**Task statement:**
For each line below with the word "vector", write out a copy.
▬▬▬
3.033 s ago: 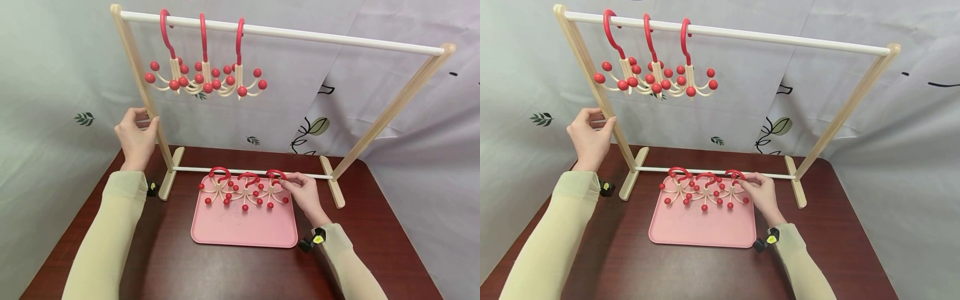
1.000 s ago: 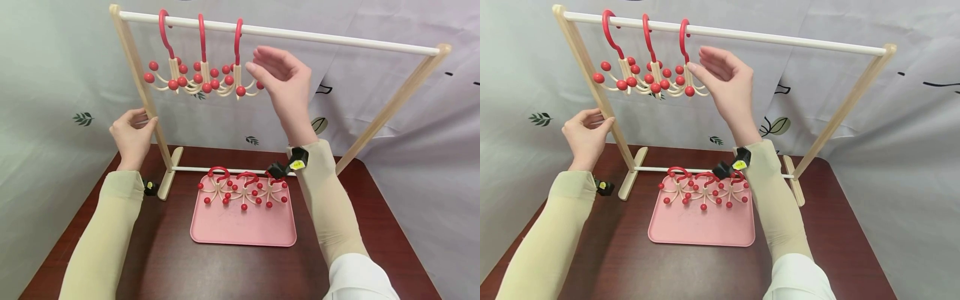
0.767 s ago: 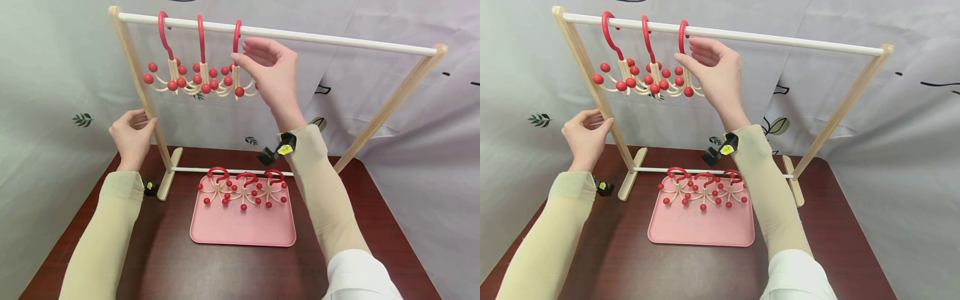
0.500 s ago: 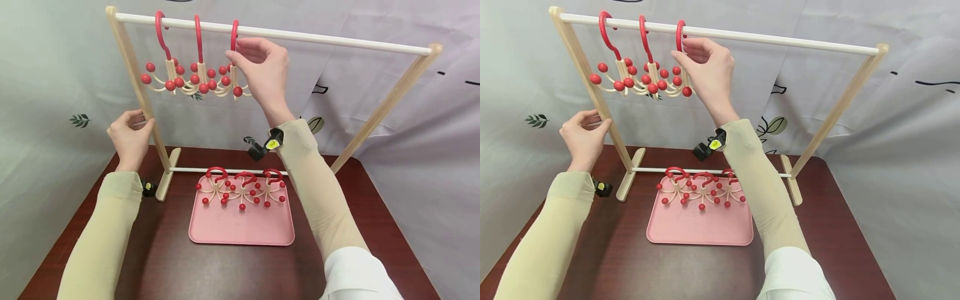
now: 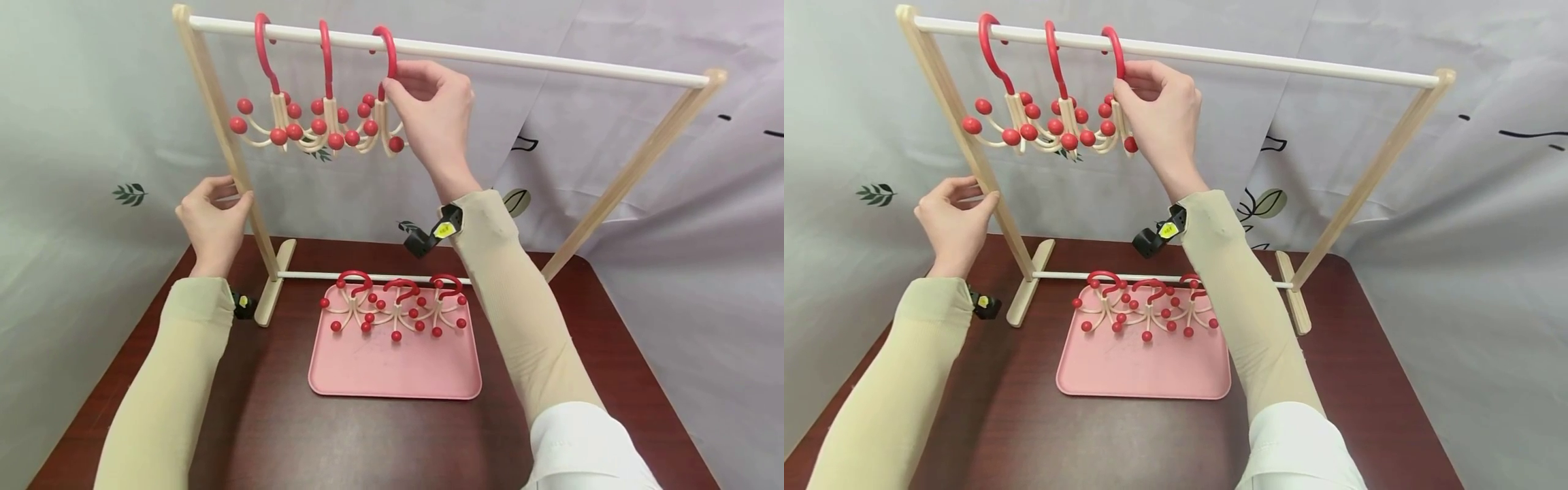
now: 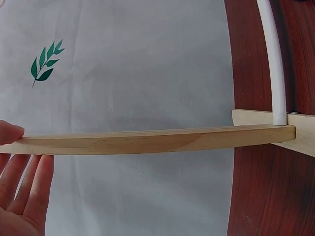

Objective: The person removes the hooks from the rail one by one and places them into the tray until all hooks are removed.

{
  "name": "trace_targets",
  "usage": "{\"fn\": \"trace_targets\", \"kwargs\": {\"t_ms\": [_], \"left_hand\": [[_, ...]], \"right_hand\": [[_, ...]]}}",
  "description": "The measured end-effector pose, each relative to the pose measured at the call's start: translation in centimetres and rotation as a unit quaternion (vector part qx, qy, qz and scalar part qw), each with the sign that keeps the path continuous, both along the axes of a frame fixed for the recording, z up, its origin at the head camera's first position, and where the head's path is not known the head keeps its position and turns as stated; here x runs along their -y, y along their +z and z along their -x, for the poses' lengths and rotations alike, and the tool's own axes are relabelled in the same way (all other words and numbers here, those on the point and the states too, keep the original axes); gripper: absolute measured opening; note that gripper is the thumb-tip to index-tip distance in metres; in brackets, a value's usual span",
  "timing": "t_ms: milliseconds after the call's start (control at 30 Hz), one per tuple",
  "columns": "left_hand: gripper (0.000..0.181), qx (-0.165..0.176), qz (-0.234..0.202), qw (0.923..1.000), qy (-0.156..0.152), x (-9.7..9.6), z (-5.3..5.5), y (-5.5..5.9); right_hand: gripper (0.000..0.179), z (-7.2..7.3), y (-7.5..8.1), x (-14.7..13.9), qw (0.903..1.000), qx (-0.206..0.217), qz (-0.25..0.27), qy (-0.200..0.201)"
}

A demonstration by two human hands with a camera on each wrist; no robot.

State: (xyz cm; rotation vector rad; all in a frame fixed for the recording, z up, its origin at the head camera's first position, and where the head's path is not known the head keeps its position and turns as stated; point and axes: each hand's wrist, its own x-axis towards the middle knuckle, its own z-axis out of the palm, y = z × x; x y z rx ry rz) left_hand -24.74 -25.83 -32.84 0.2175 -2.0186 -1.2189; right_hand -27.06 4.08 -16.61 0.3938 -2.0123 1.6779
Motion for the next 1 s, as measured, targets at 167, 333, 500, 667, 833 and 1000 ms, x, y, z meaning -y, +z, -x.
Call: {"fn": "trace_targets", "kwargs": {"t_ms": [167,333,500,667,833,1000], "left_hand": [[0.03,-0.004,0.0,1.0,0.0,-0.2,0.0,0.0],[0.029,-0.005,0.004,1.0,-0.003,-0.2,0.0,0.0],[0.03,0.0,0.016,0.9999,-0.001,-0.2,0.1,0.0],[0.03,0.003,0.018,0.9998,0.001,-0.2,0.0,-0.1],[0.03,0.002,0.021,0.9998,0.004,-0.1,-0.1,0.0],[0.029,-0.001,0.02,0.9998,0.002,-0.1,-0.1,0.0]], "right_hand": [[0.016,-0.9,0.4,0.1,0.9997,-0.004,0.025,0.007],[0.014,-1.7,0.7,-0.1,0.9986,-0.011,0.052,0.006],[0.014,-1.8,0.7,-0.6,0.9971,-0.034,0.067,0.007],[0.016,-1.7,0.7,-1.4,0.9958,-0.049,0.077,0.009],[0.014,-1.1,0.8,-2.4,0.9923,-0.063,0.105,0.015],[0.013,-1.5,0.8,-3.4,0.9901,-0.079,0.114,0.021]]}}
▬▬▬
**Response for this exercise:**
  "description": "The measured end-effector pose, each relative to the pose measured at the call's start: translation in centimetres and rotation as a unit quaternion (vector part qx, qy, qz and scalar part qw), each with the sign that keeps the path continuous, both along the axes of a frame fixed for the recording, z up, its origin at the head camera's first position, and where the head's path is not known the head keeps its position and turns as stated; here x runs along their -y, y along their +z and z along their -x, for the poses' lengths and rotations alike, and the tool's own axes are relabelled in the same way (all other words and numbers here, those on the point and the states too, keep the original axes); gripper: absolute measured opening; note that gripper is the thumb-tip to index-tip distance in metres; in brackets, a value's usual span",
State: (xyz cm; rotation vector rad; all in a frame fixed for the recording, z up, its origin at the head camera's first position, and where the head's path is not known the head keeps its position and turns as stated; point and axes: each hand's wrist, its own x-axis towards the middle knuckle, its own z-axis out of the palm, y = z × x; x y z rx ry rz) left_hand -24.74 -25.83 -32.84 0.2175 -2.0186 -1.2189; right_hand -27.06 4.08 -16.61 0.3938 -2.0123 1.6779

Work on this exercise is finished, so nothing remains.